§ **Task to carry out**
Down to the last line, set down the listing below exactly, apart from its pictures.

(Data section Opens)

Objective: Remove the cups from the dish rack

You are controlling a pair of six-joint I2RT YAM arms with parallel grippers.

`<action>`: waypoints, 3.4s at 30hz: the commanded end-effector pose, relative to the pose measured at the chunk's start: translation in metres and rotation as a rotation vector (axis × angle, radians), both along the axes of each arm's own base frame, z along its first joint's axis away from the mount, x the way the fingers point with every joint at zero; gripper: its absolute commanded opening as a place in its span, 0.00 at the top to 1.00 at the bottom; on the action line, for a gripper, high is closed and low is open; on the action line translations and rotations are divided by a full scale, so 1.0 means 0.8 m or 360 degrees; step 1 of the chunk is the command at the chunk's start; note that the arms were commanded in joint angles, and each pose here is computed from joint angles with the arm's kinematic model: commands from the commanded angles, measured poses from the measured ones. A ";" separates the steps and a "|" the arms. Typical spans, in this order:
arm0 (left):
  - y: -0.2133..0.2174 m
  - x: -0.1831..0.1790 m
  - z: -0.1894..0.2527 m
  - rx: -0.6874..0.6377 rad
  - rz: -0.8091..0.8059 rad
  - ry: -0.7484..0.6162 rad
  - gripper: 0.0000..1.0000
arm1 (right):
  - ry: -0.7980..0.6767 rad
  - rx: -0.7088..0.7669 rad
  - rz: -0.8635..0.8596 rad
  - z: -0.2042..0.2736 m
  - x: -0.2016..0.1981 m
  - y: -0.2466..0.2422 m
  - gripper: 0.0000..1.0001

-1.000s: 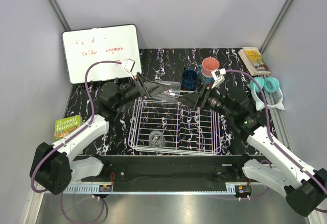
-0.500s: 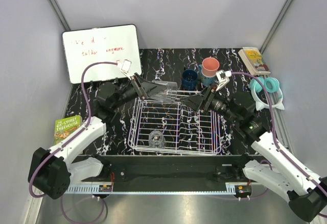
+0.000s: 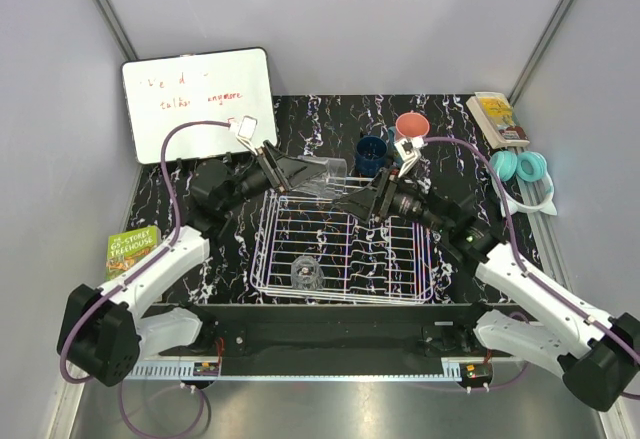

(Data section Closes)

§ **Answer section**
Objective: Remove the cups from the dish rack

You are controlling a pair of six-joint I2RT YAM arms with parallel grippers.

`<action>`: waypoints, 3.4s at 30hz: the commanded end-effector pose, relative to the pose measured at the chunk's start: translation in metres and rotation as a rotation vector (axis × angle, radians), both along the axes of each arm's own base frame, z along its first joint's axis away from the mount, x the way the fingers point with every joint at zero; gripper: its absolute commanded opening as a place in its span, 0.00 at the top to 1.00 at the bottom; on the action line, for a gripper, high is closed and low is open; on the action line translations and rotations are divided by a full scale, so 1.0 means 0.8 m or 360 degrees; step 1 of the chunk is the command at the chunk's start; note that the arms were commanded in joint angles, and each pose here is computed from joint angles with the arm's kinematic model: commands from the commanded angles, measured poses from the measured ones. A ";" separates the steps and a "|" the arms. Typical spans, in this order:
arm0 (left):
  - y: -0.2133..0.2174 m
  - x: -0.1831..0.1790 m
  - z: -0.1894..0.2527 m
  - rx: -0.6874..0.6377 rad
  - rz: -0.8091..0.8059 rad
  - ry: -0.7484..0.6162 rad
  - gripper: 0.0000..1.0000
arm1 (right):
  - ry: -0.7980..0.6767 rad
  - rx: -0.7088..0.7669 rad
  - rz: -0.8635..0.8596 rad
  - z: -0.2042..0.2736 m
  - x: -0.2016..0.1981 m
  - y: -0.2466..0.2422 m
  - gripper: 0.0000..1.0001

-1.000s: 
-0.500s: 
+0.000s: 

That concludes the output.